> WHAT YOU SHOULD DO:
Reproduce the section of the listing that begins at the line containing "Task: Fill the" and finishes at the line containing "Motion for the". Include both end lines and nothing beyond them.

> DATA SECTION:

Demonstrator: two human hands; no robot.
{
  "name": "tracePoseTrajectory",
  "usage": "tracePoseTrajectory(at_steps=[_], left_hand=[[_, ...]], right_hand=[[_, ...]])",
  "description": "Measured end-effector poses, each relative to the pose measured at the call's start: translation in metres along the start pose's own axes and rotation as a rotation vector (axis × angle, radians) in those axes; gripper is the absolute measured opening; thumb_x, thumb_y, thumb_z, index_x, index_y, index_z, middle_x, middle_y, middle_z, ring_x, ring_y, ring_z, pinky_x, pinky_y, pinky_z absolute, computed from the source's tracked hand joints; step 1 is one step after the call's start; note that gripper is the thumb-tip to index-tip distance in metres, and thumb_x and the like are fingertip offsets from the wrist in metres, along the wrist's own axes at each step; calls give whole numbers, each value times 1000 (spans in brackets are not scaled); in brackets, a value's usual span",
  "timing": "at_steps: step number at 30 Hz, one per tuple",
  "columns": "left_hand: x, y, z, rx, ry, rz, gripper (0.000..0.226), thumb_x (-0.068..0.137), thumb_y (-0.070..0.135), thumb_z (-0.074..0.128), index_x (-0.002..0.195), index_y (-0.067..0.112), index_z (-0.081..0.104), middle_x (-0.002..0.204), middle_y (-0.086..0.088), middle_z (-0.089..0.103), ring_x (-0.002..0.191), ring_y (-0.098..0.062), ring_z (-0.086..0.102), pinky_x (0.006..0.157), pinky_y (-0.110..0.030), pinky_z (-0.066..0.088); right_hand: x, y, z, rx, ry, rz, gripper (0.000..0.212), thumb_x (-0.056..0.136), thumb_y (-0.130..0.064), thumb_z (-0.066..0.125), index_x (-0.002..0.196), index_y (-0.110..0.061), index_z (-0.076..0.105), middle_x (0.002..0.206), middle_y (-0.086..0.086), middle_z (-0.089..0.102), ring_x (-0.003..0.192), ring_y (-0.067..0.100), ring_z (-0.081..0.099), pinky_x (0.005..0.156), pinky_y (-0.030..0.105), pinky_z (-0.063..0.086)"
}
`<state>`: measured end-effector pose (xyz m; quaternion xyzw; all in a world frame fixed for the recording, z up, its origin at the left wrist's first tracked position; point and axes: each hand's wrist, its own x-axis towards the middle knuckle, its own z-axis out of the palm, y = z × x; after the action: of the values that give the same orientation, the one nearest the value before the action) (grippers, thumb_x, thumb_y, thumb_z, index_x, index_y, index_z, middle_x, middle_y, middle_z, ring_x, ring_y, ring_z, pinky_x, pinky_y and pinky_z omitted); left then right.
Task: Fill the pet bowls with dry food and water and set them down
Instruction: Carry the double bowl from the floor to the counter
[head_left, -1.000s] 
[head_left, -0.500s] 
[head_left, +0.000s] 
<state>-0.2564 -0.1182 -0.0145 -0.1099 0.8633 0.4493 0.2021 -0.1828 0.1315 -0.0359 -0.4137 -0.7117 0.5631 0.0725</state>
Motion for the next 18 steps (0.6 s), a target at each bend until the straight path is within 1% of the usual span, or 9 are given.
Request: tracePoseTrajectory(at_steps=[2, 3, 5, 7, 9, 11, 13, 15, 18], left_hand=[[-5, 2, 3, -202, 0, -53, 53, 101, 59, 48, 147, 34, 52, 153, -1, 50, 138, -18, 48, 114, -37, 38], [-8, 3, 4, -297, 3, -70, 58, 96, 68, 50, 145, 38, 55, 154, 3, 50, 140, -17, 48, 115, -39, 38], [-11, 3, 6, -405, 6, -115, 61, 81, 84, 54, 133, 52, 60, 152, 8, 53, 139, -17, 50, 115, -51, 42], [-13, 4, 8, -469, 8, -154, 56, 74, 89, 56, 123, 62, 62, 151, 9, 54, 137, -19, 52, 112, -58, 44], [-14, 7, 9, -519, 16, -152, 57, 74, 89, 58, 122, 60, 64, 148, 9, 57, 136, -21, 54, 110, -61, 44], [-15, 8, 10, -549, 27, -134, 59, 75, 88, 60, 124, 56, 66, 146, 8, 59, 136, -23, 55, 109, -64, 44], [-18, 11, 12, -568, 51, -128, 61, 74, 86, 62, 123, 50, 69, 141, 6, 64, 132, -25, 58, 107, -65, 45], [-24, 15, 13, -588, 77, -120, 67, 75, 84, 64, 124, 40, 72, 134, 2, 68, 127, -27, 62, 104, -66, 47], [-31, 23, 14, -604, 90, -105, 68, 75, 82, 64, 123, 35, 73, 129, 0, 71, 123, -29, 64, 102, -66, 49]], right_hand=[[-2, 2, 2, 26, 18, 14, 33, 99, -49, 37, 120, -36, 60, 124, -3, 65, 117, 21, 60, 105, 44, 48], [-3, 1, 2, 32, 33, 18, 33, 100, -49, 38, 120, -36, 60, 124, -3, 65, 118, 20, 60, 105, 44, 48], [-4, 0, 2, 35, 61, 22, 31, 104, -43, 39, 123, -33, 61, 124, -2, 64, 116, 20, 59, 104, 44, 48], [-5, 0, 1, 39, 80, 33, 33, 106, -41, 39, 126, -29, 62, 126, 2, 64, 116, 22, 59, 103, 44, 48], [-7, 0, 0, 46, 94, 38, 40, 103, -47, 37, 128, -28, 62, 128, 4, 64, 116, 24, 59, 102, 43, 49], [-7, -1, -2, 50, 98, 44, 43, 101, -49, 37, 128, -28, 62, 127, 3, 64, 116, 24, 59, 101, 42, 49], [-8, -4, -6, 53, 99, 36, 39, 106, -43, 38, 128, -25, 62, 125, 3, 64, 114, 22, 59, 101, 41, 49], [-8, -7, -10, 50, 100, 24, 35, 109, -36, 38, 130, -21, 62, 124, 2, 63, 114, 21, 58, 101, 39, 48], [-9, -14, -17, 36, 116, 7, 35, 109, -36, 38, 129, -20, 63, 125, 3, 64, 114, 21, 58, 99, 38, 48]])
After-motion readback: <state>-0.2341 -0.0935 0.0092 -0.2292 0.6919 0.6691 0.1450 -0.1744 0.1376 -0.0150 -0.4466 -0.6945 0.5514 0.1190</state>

> RESPONSE AREA:
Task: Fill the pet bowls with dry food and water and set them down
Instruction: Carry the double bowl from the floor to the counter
[head_left, -1.000s] 
[head_left, -0.500s] 
[head_left, +0.000s] 
<state>-0.2564 -0.1182 -0.0145 -0.1099 0.8633 0.4493 0.2021 -0.1828 0.1315 -0.0359 -0.4137 -0.7117 0.5631 0.0725</state>
Motion for the next 18 steps (0.6 s), a target at each bend until the straight path is within 1% of the usual span, or 9 are given.

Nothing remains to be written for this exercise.